G.B. : Pourquoi avez-vous choisi, à Gravelines, de présenter votre travail sous quatre rubriques – les brosses, les poids et mesures, les outils ; enfin, les tiroirs, caisses et boîtes ?
D.B. : Non, ce n’est pas mon fait. Cela fonctionne très bien.
G.B. : Cela fait un peu l’effet d’un inventaire.
D.B. : Oui, ce n’est pas moi, ça.
G.B. : Nous pourrions peut-être voir maintenant une œuvre en particulier.
D.B. : Oui, j’ai choisi de vous montrer le poids de dix kilos.
(Nous passons dans l’autre pièce, près de la presse. Les gravures de Devorah Boxer sont remisées dans un meuble bas à tiroirs. Elle a sorti toute la série des poids.)
D.B. : Tout est parti de cet objet. Voici un mètre plié de façon hasardeuse. Cela me fascinait que, quel que soit le pliage, il s’agisse toujours de la même unité de mesure – un mètre, toujours. On a d’une part l’exactitude de la mesure et d’autre part, avec toutes ces formes que cet objet peut prendre, on a un autre aspect de la réalité, au-delà de cette précision. Ayant fait ces observations, je suis passée à la notion de poids, autre réalité que je voulais comprendre. Comment exprimer qu’une chose est lourde, qu’elle pèse ?

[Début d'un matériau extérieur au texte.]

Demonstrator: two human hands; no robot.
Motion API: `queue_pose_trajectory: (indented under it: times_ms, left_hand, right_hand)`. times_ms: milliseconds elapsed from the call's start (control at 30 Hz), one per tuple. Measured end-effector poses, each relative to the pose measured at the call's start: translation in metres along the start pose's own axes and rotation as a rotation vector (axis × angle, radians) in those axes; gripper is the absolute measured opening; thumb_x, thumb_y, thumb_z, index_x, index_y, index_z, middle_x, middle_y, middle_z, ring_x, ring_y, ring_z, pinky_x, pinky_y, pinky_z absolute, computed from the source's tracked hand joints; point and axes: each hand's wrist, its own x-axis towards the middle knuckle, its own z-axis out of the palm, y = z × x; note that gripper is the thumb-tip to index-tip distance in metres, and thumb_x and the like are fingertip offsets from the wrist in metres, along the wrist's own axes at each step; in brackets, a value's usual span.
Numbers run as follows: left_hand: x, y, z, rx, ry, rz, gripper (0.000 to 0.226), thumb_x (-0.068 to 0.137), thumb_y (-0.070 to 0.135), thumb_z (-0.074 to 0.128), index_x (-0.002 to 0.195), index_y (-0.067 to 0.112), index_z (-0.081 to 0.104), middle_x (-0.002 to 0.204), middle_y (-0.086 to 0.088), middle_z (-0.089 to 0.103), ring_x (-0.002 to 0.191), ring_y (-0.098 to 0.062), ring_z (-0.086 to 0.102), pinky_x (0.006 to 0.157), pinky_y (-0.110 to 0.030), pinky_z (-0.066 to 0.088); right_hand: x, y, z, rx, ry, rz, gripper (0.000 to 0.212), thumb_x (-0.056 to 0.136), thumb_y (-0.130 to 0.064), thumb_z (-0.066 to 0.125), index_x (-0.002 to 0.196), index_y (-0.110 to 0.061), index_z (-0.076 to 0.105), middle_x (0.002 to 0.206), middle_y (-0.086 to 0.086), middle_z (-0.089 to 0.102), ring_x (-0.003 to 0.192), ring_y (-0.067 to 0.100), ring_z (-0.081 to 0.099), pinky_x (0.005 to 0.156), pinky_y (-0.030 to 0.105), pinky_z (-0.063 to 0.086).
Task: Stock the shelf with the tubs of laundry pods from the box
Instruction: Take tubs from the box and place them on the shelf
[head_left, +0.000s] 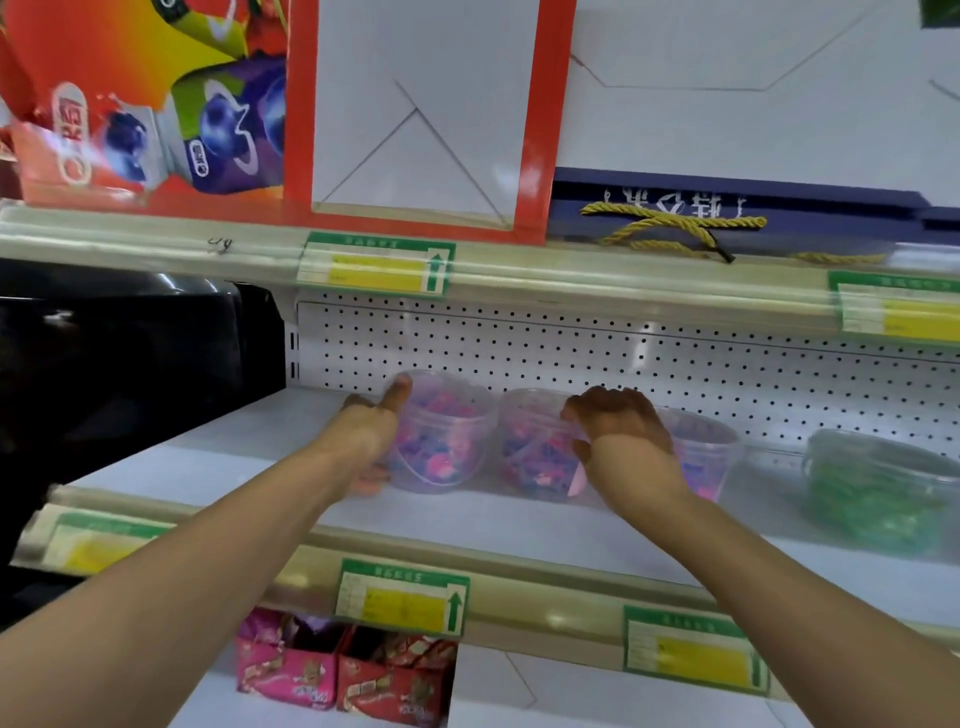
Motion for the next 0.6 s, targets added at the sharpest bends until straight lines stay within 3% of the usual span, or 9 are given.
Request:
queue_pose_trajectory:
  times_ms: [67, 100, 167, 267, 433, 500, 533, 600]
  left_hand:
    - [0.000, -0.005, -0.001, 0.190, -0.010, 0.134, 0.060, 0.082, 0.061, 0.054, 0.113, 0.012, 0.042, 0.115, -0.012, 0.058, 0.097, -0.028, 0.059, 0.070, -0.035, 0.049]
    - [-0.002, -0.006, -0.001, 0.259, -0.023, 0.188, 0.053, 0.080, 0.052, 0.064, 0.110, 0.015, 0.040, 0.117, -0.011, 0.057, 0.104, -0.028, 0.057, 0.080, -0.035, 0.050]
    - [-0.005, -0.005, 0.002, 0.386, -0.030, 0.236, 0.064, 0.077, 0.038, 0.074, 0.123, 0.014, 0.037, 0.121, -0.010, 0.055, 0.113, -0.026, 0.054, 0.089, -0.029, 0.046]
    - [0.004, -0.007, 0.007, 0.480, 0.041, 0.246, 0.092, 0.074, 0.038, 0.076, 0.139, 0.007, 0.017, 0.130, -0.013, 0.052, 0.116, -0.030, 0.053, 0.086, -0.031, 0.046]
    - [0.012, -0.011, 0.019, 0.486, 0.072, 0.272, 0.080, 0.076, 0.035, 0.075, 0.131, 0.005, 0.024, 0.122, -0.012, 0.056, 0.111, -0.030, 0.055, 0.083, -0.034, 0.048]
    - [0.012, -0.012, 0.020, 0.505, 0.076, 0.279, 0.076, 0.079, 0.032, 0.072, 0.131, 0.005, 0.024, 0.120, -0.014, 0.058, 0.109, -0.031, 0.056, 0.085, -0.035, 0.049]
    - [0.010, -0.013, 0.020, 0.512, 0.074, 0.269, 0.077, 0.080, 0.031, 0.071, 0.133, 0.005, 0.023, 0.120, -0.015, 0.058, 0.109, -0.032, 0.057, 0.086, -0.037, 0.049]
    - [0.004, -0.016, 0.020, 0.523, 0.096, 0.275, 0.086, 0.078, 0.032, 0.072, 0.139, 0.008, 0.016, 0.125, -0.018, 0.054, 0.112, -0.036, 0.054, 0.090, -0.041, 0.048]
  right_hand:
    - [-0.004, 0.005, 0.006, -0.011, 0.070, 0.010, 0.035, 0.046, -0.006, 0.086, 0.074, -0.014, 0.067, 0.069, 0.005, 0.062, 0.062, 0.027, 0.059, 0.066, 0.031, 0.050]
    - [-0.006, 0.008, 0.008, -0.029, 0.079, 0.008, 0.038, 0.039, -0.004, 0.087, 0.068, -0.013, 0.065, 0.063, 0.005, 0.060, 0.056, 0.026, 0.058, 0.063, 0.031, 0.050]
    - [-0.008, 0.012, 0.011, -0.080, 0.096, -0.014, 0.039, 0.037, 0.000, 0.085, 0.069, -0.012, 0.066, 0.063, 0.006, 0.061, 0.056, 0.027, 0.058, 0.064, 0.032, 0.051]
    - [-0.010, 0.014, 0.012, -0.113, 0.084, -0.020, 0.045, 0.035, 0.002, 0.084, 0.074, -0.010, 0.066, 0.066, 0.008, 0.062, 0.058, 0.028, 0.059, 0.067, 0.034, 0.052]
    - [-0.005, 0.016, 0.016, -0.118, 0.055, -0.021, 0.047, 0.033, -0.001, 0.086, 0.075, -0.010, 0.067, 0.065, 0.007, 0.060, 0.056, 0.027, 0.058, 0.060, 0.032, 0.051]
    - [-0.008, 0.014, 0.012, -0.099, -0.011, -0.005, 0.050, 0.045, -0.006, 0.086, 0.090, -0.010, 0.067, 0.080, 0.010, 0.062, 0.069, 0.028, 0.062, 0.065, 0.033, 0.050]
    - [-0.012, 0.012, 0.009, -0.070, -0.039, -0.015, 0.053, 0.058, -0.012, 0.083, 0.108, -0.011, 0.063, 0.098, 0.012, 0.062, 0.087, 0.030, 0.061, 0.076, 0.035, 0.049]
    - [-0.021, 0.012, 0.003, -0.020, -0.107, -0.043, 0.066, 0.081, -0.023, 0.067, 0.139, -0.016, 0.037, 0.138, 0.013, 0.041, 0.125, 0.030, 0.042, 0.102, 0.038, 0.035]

A.M. : Comment représenter la pesanteur…
G.B. : Ou le contrepoids.
D.B. : Comment représenter une réalité efficacement. J’ai d’abord placé ce poids de dix kilos en hauteur. Cela n’allait pas. J’aime l’objet. Je peux reprendre un même objet des années plus tard. Toujours je continue. Et je me suis aperçue qu’il fallait le poser et le prendre en contre-plongée.
G.B. : Quelle est votre conception de la technique, en ce qui concerne la gravure ?
D.B. : Je travaille de façon assez primitive. J’utilise l’acide au pif. Du perchlorure maintenant. Et j’aime exploiter les accidents. En même temps, je gratte beaucoup.
G.B. : Vous parvenez à créer la lumière dans un objet qui n’aurait aucune vie si on ne le regardait pas. Vous n’êtes pas loin de l’abstraction, également.
D.B. : Oui, c’est vrai. J’ai beaucoup d’admiration pour El Lissitzky*, par exemple.
G.B. : Utilisez-vous du zinc ou du cuivre ?
D.B. : Cela dépend. Le zinc est plus gras, plus tendre. Il donne une autre lumière.
A.M. : Vous n’êtes pas esclave de la technique et vous donnez à tous ces objets une sorte de plénitude de vie. C’est ce qui nous avait frappés dans la dernière exposition Rembrandt à La Bnf – cette façon qu’il avait de mélanger toutes les techniques, de reprendre ses plaques en ne visant finalement qu’une forme de vérité d’expression.
D.B. : Pendant une bonne vingtaine d’années, je suis allée régulièrement au Cabinet des Estampes de la Bibliothèque nationale et j’y ai beaucoup appris.
Temporel : Devorah, nous vous remercions vivement de nous avoir accordé cet entretien et nous sommes sensibles à votre chaleureux accueil.
* Artiste russe constructiviste (1890-1941).
Devorah Boxer : L’œuvre gravé 1956-2005. Catalogue raisonné, par Roland Plumart.
Musée de Gravelines, Malbodium Musuem, 2006.